If your installer does not understand why battery placement matters, they do not understand thermal management. Find someone who does.
8. "What is your policy on roof penetrations?"
Solar panels need to be mounted on your roof. Mounting requires drilling holes. Drilling holes requires waterproofing those holes properly.
Any installer who says "We don't waterproof, that's the roofer's job" should be escorted off your property immediately.
Professional installers use proper flashing kits, sealant, and techniques that prevent leaks for the life of the installation. They guarantee their roof work in writing.
Ask to see how they sealed previous installations. If they cannot explain their waterproofing method clearly, they have not thought about it. That is a problem.
9. "Will you provide as-built drawings after installation?"
Most residential solar systems are small enough that detailed engineering drawings seem excessive.
But you should still receive a simple diagram showing:
Panel configuration (series vs parallel)
Cable routing and lengths
Fuse and breaker locations and ratings
Battery bank wiring diagram
This document becomes invaluable if you need to troubleshoot issues later or expand the system. Without it, every future electrician will waste hours tracing your cables and guessing your configuration.

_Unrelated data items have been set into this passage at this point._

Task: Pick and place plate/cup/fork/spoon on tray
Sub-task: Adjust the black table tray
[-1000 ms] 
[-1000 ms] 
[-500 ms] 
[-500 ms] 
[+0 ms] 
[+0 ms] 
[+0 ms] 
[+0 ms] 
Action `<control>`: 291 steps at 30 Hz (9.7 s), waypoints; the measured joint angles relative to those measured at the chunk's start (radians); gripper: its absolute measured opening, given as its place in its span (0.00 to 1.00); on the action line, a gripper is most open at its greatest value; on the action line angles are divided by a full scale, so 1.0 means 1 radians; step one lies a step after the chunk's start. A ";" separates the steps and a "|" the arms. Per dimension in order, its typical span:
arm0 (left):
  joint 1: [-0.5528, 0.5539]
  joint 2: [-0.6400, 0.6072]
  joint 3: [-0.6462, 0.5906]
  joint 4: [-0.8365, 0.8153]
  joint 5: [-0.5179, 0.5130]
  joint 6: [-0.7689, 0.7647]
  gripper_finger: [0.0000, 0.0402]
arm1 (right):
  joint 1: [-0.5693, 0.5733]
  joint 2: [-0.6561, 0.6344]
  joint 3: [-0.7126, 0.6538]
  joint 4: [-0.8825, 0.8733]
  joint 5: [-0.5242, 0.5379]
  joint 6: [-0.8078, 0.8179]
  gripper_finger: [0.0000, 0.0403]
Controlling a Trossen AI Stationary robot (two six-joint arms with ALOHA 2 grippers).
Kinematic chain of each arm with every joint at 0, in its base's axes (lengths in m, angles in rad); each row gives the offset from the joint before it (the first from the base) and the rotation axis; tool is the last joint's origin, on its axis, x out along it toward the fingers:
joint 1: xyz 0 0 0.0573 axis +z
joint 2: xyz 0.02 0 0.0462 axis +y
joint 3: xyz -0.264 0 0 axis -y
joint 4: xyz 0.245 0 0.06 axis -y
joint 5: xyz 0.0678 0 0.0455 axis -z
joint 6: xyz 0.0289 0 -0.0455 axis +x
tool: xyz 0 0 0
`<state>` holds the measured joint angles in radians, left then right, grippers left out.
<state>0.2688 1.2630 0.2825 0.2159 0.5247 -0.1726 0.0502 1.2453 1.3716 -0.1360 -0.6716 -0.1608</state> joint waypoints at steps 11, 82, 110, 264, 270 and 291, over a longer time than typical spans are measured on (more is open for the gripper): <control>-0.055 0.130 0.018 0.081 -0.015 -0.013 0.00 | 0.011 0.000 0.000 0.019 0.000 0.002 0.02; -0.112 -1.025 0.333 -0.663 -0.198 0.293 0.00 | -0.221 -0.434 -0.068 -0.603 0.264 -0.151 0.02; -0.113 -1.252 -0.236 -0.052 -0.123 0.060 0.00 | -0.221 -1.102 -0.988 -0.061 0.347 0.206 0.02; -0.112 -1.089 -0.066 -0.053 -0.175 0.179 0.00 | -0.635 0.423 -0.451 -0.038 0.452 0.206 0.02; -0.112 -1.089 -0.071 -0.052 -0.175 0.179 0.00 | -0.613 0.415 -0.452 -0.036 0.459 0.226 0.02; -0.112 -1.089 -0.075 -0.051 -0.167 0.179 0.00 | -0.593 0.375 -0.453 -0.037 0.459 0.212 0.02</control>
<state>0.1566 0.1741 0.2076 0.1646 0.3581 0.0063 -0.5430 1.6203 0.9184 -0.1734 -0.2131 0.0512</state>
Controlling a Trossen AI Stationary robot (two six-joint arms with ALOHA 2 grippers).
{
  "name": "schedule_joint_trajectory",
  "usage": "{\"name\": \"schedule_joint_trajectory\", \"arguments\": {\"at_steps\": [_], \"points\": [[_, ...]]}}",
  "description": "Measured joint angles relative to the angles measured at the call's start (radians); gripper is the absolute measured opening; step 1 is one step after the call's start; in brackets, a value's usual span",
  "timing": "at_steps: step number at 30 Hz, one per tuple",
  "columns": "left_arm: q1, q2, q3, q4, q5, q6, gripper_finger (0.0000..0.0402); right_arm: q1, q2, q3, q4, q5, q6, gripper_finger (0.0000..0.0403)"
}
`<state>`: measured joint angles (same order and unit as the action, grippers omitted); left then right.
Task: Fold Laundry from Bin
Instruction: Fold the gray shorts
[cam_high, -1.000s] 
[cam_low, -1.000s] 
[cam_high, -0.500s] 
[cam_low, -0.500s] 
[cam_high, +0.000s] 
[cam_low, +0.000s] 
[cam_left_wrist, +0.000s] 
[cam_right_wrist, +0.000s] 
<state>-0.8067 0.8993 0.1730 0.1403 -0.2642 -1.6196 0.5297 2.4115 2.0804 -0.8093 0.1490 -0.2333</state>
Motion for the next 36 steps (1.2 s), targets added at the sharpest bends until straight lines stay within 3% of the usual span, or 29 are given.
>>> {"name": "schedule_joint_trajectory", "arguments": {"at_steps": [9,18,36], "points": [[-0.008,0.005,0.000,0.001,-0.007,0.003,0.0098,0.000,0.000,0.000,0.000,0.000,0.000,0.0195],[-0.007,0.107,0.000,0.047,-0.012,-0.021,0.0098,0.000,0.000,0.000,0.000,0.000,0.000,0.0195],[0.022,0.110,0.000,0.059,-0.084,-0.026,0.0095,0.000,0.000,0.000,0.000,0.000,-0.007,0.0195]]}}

Professional installers provide documentation. Amateurs disappear with the knowledge in their heads.
10. "What ongoing support do you offer?"
Solar systems are not appliances. They need occasional monitoring, software updates, and periodic maintenance.
Ask specifically:
Do you offer remote monitoring access?
Who do I call on a Sunday evening when the inverter shows an error code?
Do you stock spare parts for the equipment you sell?
What is your typical response time for service calls?
The right answers vary depending on your budget and expectations. But the wrong answer is always the same: "You will not need support, our systems never fail."
Everything fails eventually. The question is whether someone will be there to help when it does.
The One Question You Should Actually Ask Yourself
After you ask all ten questions, after you compare quotes, after you check references, ask yourself one final question:
Does this person seem to care about the quality of their work?
A skilled but arrogant installer who rushes through jobs will leave you with technically correct but user-hostile systems. A less skilled but meticulous installer who takes pride in their craft will build something that serves you well for years.
Given the choice between the two, hire the careful one. Skill can be learned. Attention to detail is a personality trait.
Your solar system will outlast your installer's business card. Choose someone who builds things that last.